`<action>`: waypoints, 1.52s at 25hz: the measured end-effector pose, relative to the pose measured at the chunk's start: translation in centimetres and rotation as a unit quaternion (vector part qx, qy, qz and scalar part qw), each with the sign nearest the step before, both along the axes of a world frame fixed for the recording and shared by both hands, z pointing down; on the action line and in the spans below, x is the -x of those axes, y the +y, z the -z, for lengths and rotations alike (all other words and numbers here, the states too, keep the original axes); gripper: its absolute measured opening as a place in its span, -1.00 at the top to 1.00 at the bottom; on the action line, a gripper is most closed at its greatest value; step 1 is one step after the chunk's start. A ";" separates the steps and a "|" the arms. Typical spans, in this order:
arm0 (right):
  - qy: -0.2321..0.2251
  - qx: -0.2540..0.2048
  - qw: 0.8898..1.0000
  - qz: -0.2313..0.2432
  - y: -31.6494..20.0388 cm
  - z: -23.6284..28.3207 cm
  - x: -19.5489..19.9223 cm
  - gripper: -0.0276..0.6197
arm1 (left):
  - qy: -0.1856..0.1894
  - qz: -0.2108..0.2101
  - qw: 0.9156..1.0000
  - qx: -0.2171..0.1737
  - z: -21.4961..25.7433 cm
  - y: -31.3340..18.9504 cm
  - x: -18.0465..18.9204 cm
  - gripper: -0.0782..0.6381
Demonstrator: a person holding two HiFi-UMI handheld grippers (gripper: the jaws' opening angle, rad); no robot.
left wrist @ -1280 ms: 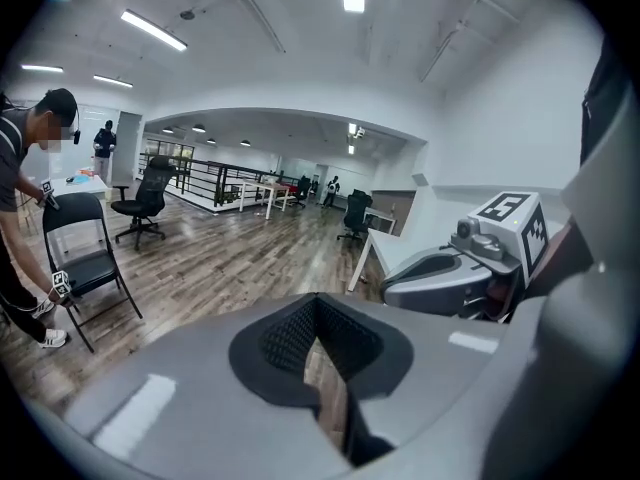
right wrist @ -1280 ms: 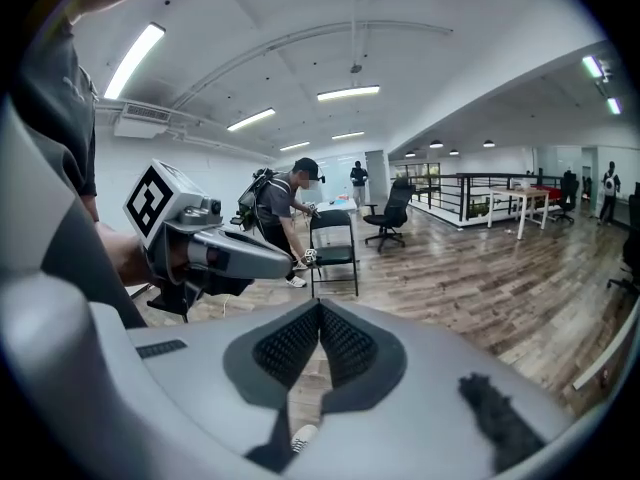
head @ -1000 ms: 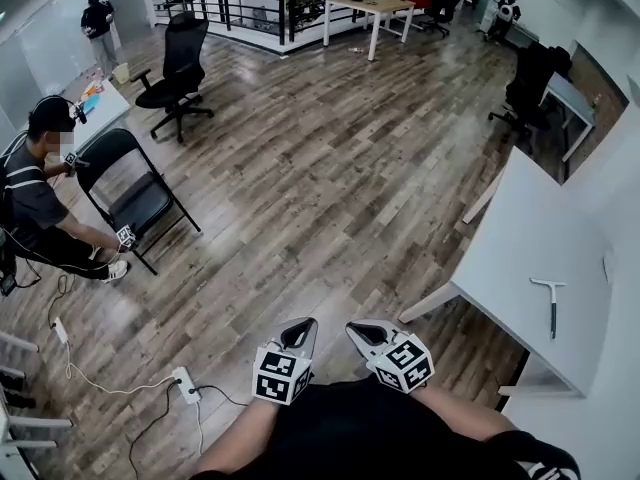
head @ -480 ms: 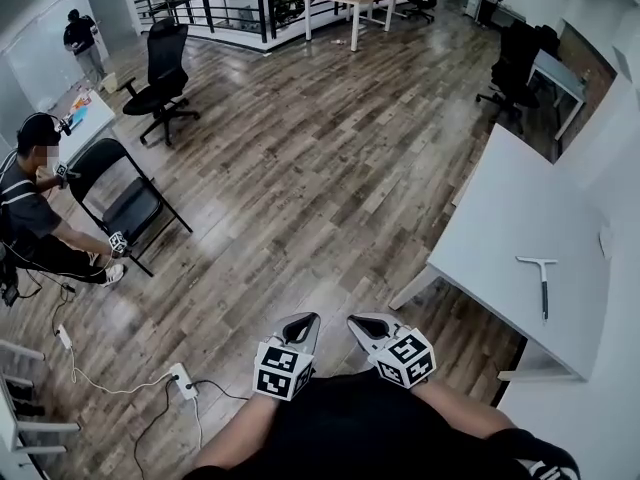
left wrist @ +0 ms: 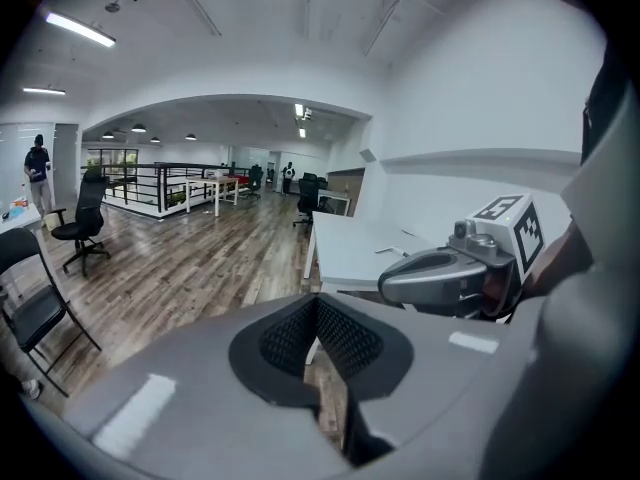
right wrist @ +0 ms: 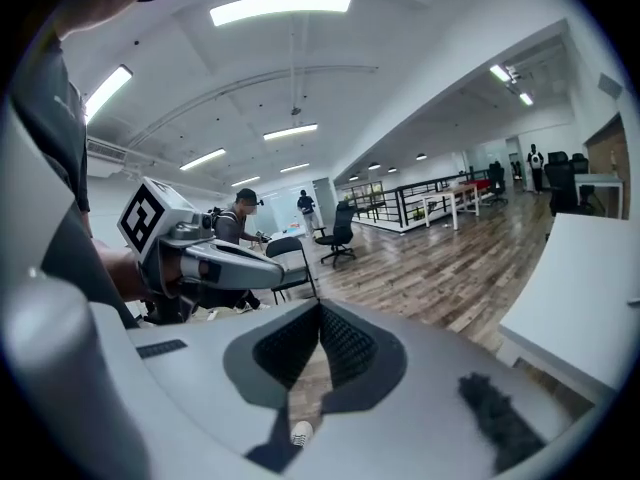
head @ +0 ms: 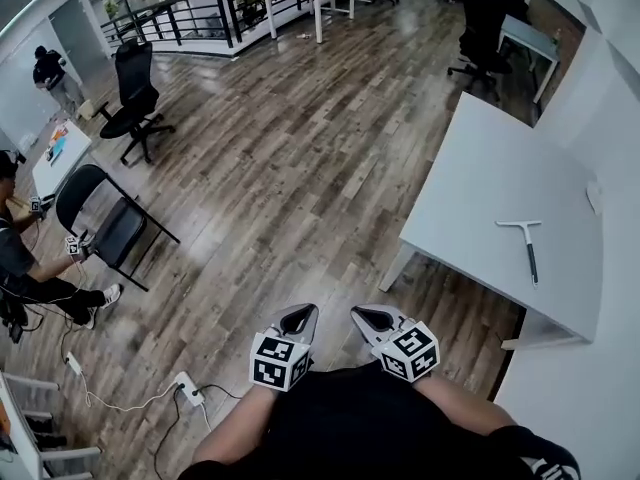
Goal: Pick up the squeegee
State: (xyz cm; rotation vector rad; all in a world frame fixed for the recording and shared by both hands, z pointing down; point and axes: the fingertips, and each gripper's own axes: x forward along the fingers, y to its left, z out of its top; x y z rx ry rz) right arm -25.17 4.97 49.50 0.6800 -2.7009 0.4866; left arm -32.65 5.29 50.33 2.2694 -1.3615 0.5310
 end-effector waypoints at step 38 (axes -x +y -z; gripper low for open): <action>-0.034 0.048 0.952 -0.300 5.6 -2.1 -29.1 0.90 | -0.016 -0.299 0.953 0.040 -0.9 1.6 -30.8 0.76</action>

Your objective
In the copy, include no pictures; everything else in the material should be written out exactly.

Result below
`<action>`: waypoints, 1.52s at 25hz: the measured end-effector pose, relative to the pose measured at the chunk's start: translation in centimetres and rotation as a unit quaternion (vector part qx, qy, qz and scalar part qw), each with the sign nearest the step before, both along the axes of a world frame fixed for the recording and shared by both hands, z pointing down; on the action line and in the spans below, x is the -x of those axes, y the +y, z the -z, for lengths and rotations alike (all other words and numbers here, the states too, keep the original axes); gripper: its absolute measured opening as a place in its span, -1.00 at the top to 1.00 at the bottom; on the action line, a gripper is most closed at its greatest value; step 1 is one step after the chunk's start. A ";" separates the steps and a "|" the arms. Typical spans, in this order:
arm0 (right):
  - qy: -0.2321..0.2251
  - qx: -0.2540..0.2048
  - qw: 0.8898..1.0000
  - qz: -0.2313..0.2432
  - y: -31.6494..20.0388 cm
  - z: -23.6284..28.3207 cm
  - x: -19.5489..19.9223 cm
  - gripper: -0.0276..0.6197
arm1 (left):
  - qy: -0.1856..0.1894
  - qz: -0.2108..0.2101
  - qw: 0.9156..1.0000
  - qx: -0.2171..0.1737
  - z: -21.4961..25.7433 cm
  - y: -31.3340..18.9504 cm
  - x: -18.0465..18.9204 cm
  - gripper: -0.0782..0.6381
Demonstrator: a person holding two HiFi-UMI handheld grippers (gripper: the jaws' opening angle, rad); no robot.
left wrist @ -1280 ms: 
right wrist @ -1280 ms: 
head @ -1000 ms: 
head @ -480 ms: 
left wrist @ +0 ms: 
right wrist @ +0 ms: 
head @ +0 ms: 
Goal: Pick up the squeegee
State: (xyz cm; rotation vector rad; all in a world frame fixed for the recording and shared by both hands, z pointing down; point and axes: the fingertips, and each gripper's own axes: x forward along the fingers, y to its left, z out of its top; x y z rx ry rz) right arm -25.17 4.97 49.50 0.6800 -2.7009 0.4866; left arm -32.65 5.29 50.33 2.2694 -1.3615 0.5310
 end-effector waypoints at step 38 (axes -x +y -z; gripper low for open): <action>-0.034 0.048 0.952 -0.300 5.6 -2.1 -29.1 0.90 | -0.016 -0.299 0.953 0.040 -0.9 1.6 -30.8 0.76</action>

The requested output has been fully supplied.